Answer with a single number: how many lines in the listing below include "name"?

================

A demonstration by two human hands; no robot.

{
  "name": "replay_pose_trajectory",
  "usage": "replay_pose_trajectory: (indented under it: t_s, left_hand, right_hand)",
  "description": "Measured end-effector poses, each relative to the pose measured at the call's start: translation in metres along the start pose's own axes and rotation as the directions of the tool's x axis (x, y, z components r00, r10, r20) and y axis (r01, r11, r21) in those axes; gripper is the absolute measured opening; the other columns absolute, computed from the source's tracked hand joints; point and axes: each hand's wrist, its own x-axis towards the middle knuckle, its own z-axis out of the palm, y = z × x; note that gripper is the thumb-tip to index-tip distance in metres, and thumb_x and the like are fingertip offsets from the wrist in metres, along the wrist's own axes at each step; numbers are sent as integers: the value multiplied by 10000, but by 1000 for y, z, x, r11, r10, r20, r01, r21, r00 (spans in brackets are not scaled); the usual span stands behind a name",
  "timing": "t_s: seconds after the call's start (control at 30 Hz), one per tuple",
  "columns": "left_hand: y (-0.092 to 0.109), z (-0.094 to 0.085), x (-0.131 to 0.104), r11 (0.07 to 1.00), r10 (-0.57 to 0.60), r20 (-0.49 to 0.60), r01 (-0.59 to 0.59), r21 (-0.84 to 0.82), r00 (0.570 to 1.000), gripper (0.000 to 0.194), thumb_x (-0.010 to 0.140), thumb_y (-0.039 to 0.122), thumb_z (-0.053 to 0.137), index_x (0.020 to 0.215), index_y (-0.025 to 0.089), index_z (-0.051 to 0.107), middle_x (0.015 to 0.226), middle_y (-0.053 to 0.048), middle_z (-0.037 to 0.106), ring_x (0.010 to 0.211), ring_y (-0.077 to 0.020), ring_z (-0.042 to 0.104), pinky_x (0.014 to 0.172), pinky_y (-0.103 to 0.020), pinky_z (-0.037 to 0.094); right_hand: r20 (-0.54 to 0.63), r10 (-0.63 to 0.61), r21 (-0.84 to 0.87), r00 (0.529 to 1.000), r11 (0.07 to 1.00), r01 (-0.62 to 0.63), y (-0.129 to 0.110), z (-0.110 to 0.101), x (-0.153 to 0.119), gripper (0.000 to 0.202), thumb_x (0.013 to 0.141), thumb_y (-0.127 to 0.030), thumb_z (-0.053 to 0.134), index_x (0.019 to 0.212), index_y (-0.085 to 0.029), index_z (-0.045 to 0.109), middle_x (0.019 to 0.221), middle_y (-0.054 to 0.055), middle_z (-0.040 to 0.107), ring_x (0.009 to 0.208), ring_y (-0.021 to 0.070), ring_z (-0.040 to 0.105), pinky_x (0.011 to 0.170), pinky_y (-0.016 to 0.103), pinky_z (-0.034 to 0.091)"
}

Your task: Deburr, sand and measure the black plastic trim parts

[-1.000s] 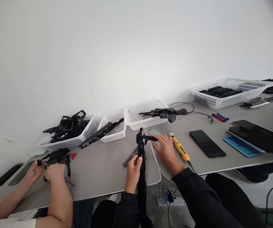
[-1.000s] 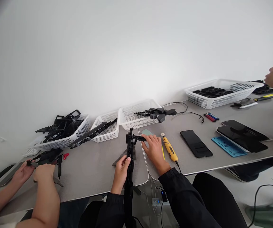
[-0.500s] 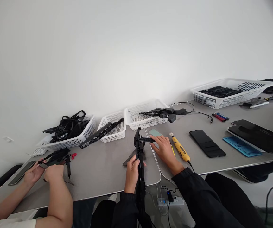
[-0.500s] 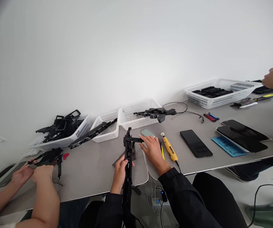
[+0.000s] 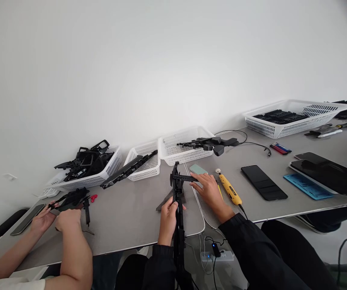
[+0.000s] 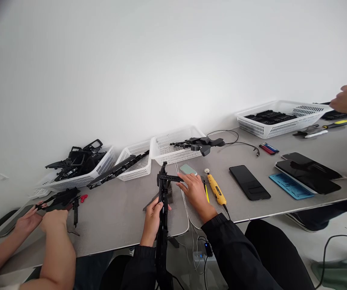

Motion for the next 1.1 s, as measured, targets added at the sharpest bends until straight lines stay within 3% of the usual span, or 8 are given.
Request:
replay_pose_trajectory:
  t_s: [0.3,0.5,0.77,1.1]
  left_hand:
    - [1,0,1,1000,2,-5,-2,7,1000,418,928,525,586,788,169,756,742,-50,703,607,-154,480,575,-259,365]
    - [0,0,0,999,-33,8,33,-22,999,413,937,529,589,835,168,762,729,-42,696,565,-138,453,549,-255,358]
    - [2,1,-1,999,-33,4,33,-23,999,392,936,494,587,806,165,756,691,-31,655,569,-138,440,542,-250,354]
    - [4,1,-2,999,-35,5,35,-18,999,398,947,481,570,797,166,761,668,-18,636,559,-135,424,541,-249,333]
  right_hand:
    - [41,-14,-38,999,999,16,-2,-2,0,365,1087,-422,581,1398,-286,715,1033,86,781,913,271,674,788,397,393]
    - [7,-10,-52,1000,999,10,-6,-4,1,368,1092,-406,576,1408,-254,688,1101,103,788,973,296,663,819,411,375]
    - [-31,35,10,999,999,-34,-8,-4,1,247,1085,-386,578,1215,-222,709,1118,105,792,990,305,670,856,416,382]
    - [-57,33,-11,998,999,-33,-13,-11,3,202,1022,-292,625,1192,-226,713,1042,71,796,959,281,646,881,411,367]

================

--- Result of the task ---
2